For a somewhat contrived example, suppose I were creating a system that could batch incoming HTTP requests for later processing. The interface for it would be something like:

  1. Create a new batch resource via the usual CRUD methodology (POST, receive a location to the newly created resource).
  2. Update the batch resource by sending it URLs, HTTP methods, and data to be added to the collection of requests it’s supposed to later perform in bulk.
  3. “Process” the batch resource, wherein it would iterate over its collection of requests (each of which might be represented by a URL, HTTP method, and a set of data), and somehow tell Rails to process those requests in the same way as it would were they coming in as normal, “non-batched” requests.

It seems to me that there are two important pieces of work that need to happen to make this functional:

First, the incoming requests need to be somehow saved for later. This could be simply a case of saving various aspects of the incoming request, such as the path, method, data, headers, etc. that are already exposed as part of the incoming request object within a controller. It would be nice if there was a more “automatic” way of handling this–perhaps something more like object marshaling or serialization–but the brute force approach of recording individual parameters should work as well.
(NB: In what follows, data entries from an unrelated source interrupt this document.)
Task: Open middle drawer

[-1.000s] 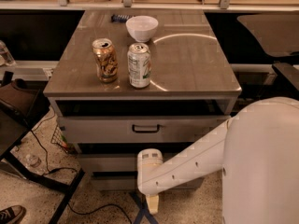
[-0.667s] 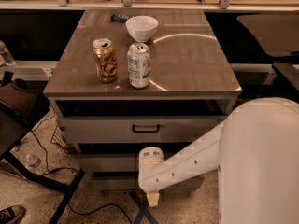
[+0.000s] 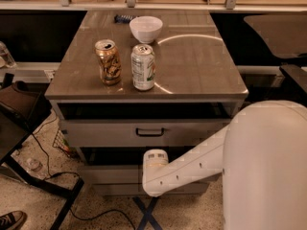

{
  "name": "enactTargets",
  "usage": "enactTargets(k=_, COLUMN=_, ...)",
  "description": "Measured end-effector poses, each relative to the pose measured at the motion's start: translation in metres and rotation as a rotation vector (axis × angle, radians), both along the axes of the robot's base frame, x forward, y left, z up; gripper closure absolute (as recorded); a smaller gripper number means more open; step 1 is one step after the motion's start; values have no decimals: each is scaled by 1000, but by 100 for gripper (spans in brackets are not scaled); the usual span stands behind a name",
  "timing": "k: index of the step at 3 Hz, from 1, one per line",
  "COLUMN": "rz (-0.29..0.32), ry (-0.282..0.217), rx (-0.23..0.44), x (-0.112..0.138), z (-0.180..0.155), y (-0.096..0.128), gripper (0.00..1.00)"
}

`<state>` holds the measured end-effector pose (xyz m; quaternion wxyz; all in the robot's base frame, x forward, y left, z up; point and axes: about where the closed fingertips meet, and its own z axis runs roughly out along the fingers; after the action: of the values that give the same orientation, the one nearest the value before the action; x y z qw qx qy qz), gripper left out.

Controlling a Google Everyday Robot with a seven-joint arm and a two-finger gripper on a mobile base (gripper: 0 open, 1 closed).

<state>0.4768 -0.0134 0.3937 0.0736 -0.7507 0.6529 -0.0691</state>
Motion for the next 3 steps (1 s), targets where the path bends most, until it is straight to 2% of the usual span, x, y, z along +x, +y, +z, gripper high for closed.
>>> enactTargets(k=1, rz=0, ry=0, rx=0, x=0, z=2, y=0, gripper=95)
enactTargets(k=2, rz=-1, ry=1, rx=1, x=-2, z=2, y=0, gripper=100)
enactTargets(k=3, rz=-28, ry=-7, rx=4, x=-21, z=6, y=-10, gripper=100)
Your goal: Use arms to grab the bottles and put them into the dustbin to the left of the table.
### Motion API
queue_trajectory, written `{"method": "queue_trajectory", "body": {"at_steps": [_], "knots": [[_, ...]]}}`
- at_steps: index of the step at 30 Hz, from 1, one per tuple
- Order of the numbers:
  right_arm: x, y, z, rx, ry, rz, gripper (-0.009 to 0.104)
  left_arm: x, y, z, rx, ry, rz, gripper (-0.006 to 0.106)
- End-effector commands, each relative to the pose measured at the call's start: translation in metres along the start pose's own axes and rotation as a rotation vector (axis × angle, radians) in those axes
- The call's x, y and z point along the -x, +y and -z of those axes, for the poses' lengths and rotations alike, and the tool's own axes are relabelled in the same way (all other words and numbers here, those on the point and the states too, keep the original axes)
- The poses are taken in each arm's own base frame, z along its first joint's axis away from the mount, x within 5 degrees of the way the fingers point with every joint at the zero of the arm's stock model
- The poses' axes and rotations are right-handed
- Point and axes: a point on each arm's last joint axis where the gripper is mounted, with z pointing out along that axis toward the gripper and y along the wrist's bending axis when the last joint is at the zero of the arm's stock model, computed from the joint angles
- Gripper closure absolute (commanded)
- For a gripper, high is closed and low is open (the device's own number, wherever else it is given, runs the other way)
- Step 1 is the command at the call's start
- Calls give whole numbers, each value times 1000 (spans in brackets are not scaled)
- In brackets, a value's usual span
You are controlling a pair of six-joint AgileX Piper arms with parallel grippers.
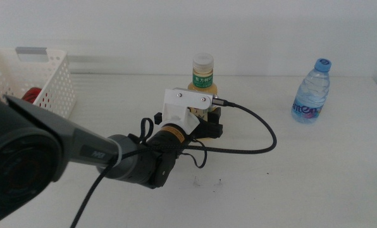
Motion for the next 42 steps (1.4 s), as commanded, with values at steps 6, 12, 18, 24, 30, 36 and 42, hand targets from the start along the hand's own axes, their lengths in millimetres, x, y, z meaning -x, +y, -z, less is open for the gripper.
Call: {"method": "queue_trajectory", "body": {"at_steps": [6,12,18,24,30,36,42], "knots": [[0,-1,0,-11,-6,12,18,-8,3,-29,8,-31,9,7],[0,-1,0,-11,-6,12,18,-12,3,-38,19,-29,-3,7],[0,-1,0,-11,-6,12,18,-4,0,-35,7,-11,-119,20],[0,-1,0,-11,-6,12,18,44,-18,-11,-75,122,-244,65],[0,-1,0,-11,-6,12,18,109,-30,53,-117,347,-282,102],[0,-1,0,-11,-6,12,18,172,-11,117,-62,457,-261,102],[0,-1,0,-11,-6,12,18,218,58,130,89,652,-142,102]]}}
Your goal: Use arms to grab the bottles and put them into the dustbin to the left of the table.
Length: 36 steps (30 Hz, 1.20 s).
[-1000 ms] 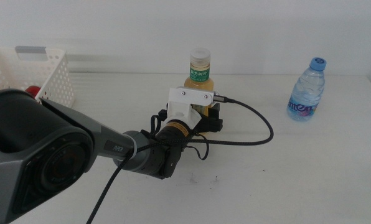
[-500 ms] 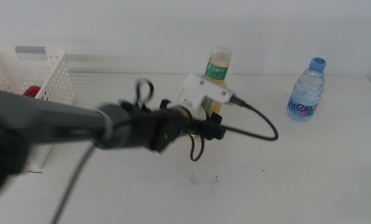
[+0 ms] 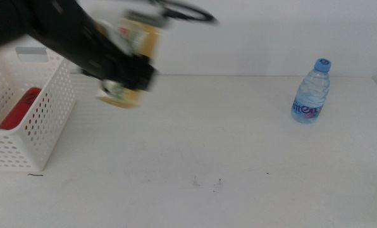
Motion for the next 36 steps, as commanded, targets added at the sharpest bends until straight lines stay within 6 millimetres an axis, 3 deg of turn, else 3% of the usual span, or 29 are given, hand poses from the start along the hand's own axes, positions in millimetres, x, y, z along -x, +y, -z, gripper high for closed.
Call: {"method": "queue_trajectory", "body": {"at_steps": [1,5,9,16,25,36], "knots": [[0,-1,0,-11,-6,12,18,12,30,19,19,24,54,102],[0,-1,0,-11,-6,12,18,20,85,33,79,132,157,102],[0,-1,0,-11,-6,12,18,28,135,49,106,74,208,102],[0,-1,0,-11,-6,12,18,-8,193,54,235,158,266,102],[0,-1,0,-11,-6,12,18,-49,218,11,207,350,256,102],[0,-1,0,-11,-6,12,18,-73,232,-44,138,499,226,102]]}}
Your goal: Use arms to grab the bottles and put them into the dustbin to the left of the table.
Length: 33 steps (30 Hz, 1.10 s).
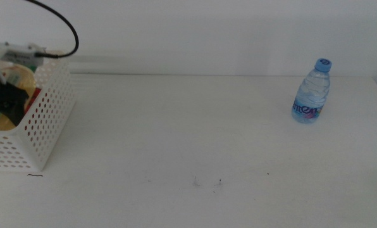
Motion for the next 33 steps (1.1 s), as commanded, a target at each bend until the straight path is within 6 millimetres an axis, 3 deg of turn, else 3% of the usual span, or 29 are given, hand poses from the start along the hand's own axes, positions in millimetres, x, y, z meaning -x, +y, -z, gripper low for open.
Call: {"method": "queue_trajectory", "body": {"at_steps": [1,5,9,11,16,18,23,26,29,31,33], "knots": [[0,-1,0,-11,-6,12,18,3,2,1,14,-26,-2,102],[0,-1,0,-11,-6,12,18,5,5,-12,18,2,22,100],[0,-1,0,-11,-6,12,18,7,6,-16,25,-13,41,87],[0,-1,0,-11,-6,12,18,8,7,-16,32,-23,37,73],[0,-1,0,-11,-6,12,18,9,9,-14,58,-29,11,19],[0,-1,0,-11,-6,12,18,8,10,-9,60,-16,11,6],[0,-1,0,-11,-6,12,18,9,8,25,86,-87,34,7],[0,-1,0,-11,-6,12,18,3,-5,64,65,-197,56,7],[0,-1,0,-11,-6,12,18,-5,-33,100,4,-331,69,7],[0,-1,0,-11,-6,12,18,-12,-63,121,-19,-454,27,7],[0,-1,0,-11,-6,12,18,-20,-97,129,-31,-564,-37,7]]}}
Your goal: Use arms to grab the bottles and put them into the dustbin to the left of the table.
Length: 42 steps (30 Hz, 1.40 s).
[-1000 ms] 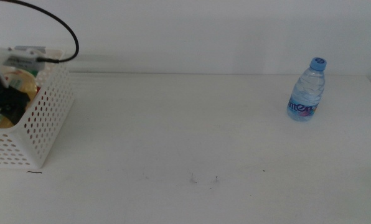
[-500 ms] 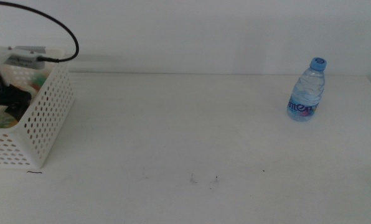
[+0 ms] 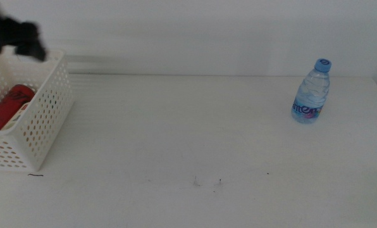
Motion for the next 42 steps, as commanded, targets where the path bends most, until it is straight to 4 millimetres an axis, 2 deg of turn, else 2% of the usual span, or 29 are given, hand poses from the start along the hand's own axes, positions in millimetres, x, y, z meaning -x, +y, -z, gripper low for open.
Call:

Second, the saved requests need to be able to be re-injected into the rails application at a later time, and go through the same process that a normal HTTP request goes through: routing, controllers, views, etc. I’d like to be able to capture the response in a string, much as the HTTP client would have seen it, and I’d also like to do this using Rails’ internal machinery rather than simply using an HTTP library to have the application literally make a new request to itself.

Thoughts?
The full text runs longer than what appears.